NASA To Push Human Spaceflight
b00le wrote to mention a New Scientist article in which NASA chief Mike Griffin says that human spaceflight should be NASA's top priority. From the article: "Griffin countered that the same loss of expertise threatened NASA's human spaceflight programme, which had served to define the US as a world 'superpower'. He said NASA lost a substantial fraction of skilled engineers during a six-year gap between the end of the Apollo programme in 1975 and the first space shuttle flight in 1981. Letting the human spaceflight programme 'atrophy' after Apollo damaged the agency for three decades, he said."
There is another word for it, but it is great to see more and more companies start to focus on lost knowledge. I'd like to believe that the tech industry in both programming, help desk, and other fields focus on retaining this with benefits and such but with the eweeks, etc that I read and working where I currently do, I sometimes wonder. But as an American, it makes me proud that NASA finally has an intelligent leader (one whom I hope provides a space boost not only in America but an extra boost for other existing agencies across the world).
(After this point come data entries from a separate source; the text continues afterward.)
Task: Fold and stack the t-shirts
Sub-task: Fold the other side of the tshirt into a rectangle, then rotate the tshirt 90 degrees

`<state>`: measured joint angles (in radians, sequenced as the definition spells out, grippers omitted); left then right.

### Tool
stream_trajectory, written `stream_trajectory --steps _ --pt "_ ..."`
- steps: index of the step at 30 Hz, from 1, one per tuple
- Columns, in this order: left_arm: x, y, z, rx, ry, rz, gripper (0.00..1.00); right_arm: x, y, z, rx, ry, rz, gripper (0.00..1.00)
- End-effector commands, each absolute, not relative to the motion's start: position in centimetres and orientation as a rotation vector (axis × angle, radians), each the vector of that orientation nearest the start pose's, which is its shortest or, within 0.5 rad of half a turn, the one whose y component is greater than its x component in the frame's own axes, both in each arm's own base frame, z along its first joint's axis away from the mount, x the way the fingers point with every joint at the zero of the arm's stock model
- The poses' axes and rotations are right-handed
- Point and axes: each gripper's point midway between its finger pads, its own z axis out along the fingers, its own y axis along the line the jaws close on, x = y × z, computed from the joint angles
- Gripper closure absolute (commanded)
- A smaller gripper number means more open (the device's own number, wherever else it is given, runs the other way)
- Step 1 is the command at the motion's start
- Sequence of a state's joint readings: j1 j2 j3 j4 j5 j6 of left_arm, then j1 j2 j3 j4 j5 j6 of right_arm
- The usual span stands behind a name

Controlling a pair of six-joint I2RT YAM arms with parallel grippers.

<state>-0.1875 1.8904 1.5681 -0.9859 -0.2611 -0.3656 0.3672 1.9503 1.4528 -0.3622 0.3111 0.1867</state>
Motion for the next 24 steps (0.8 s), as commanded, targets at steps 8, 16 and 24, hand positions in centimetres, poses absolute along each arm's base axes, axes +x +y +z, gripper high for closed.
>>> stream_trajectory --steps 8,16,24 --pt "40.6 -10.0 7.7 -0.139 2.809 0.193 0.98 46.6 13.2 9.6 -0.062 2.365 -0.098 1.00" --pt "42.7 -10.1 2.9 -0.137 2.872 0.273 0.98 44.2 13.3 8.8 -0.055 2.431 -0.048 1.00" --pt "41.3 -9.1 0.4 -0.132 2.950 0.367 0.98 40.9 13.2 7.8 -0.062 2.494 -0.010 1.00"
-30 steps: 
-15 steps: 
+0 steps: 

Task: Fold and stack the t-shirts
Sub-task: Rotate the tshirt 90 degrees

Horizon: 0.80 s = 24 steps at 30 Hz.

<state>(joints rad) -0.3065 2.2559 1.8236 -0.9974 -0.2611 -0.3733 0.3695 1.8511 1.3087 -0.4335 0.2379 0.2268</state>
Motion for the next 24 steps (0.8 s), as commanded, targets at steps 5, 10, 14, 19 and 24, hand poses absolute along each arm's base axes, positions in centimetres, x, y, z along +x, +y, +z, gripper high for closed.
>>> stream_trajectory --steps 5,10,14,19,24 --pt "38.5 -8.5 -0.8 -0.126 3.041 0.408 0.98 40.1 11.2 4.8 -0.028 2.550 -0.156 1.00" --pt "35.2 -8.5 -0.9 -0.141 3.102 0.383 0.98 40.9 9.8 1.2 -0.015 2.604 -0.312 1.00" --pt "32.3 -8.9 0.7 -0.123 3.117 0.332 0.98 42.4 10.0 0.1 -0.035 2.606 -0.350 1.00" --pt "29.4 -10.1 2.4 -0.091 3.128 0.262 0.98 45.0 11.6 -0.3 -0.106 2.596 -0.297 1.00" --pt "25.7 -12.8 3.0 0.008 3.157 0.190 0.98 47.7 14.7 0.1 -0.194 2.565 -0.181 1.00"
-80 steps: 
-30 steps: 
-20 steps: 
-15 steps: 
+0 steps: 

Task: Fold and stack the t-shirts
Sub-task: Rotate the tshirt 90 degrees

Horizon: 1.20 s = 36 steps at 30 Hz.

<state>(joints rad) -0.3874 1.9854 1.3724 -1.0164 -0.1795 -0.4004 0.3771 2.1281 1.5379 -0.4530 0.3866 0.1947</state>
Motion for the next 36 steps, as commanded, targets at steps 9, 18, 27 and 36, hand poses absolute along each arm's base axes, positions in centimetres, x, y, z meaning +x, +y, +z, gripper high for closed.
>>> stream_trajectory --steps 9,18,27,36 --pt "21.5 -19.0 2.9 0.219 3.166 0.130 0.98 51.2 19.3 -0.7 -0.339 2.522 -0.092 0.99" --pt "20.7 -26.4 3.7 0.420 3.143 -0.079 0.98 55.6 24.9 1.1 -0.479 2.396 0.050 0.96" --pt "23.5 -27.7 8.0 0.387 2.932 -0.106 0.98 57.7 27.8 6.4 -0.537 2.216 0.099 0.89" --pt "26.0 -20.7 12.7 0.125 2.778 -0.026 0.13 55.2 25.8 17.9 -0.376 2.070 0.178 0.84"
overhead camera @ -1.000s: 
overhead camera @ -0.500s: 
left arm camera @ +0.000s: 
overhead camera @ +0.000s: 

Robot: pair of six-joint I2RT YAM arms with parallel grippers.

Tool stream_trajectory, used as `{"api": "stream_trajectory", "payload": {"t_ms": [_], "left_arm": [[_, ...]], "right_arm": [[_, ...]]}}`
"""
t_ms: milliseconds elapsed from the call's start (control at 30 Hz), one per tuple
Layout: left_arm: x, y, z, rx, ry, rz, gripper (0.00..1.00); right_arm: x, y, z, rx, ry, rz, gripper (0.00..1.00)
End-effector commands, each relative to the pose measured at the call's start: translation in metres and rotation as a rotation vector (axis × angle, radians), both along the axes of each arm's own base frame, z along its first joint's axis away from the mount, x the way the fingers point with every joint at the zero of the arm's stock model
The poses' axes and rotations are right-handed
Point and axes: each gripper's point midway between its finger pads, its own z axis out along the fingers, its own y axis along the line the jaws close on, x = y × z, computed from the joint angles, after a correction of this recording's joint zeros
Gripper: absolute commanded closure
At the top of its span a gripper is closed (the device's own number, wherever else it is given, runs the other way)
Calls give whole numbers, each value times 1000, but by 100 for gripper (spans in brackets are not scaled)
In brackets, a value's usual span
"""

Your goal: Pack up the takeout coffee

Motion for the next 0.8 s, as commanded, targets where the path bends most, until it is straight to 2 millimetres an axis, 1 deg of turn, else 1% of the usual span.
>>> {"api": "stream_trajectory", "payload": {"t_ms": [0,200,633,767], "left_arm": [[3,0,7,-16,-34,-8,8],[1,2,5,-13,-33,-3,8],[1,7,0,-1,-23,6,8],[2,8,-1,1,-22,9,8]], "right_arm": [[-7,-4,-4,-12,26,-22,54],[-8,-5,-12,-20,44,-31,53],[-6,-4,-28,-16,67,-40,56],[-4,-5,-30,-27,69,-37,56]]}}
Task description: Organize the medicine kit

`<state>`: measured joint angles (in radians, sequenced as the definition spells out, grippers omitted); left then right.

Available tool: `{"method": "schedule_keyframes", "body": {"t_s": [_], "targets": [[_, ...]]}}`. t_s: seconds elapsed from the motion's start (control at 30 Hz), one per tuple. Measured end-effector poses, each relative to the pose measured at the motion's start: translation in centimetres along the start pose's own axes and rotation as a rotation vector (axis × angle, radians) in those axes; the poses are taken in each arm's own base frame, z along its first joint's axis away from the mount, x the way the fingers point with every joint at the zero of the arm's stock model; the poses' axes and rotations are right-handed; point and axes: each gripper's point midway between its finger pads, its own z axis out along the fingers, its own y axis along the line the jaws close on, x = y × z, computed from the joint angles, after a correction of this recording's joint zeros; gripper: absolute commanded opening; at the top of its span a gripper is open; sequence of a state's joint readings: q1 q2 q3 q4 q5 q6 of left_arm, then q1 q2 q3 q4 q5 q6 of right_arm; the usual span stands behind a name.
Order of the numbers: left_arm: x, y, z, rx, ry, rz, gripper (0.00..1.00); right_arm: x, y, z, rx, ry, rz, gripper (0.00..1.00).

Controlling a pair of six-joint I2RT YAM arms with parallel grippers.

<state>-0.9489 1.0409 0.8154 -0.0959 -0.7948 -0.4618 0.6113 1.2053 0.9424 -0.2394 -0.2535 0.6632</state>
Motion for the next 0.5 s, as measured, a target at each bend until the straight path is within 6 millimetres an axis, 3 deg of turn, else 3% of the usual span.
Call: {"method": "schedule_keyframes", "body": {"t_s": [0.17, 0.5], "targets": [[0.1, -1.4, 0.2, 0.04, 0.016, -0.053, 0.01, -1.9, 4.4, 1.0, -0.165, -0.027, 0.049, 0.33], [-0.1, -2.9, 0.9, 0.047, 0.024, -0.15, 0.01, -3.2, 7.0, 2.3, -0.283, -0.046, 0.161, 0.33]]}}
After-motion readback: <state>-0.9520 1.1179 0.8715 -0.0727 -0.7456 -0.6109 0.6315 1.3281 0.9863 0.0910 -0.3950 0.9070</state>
The more I hear Griffin speak, the more I think he was the perfect choice to head up NASA. The guy knows exactly what needs to get done, isn't afraid to push what needs to be done, is able to eloquently express why it needs to be done, and yet is respectful of the role he plays in the government without becoming a political shill.
About this particular story, he's right about needing human spaceflight. Every time we decide to push back on human space flight, we further reduce the ability of science programs to do their work. New technologies that could have been developed to get science packages off the ground and into space faster and cheaper get lost because there's no push for more advanced vehicles and technology. I don't know about anyone else, but I pray for the day when science packages based on reconfigurable standard designs can be simply and inexpensively launched from a space station. (A la Star Trek probes.) The mass production would allow us to launch more probes for less, and the orbital launch would save tens of millions on each probe. Thus instead of spending 20 years preparing for a single mission, we'll be able to reduce each mission to as little as 5 years (or less!) preparation time.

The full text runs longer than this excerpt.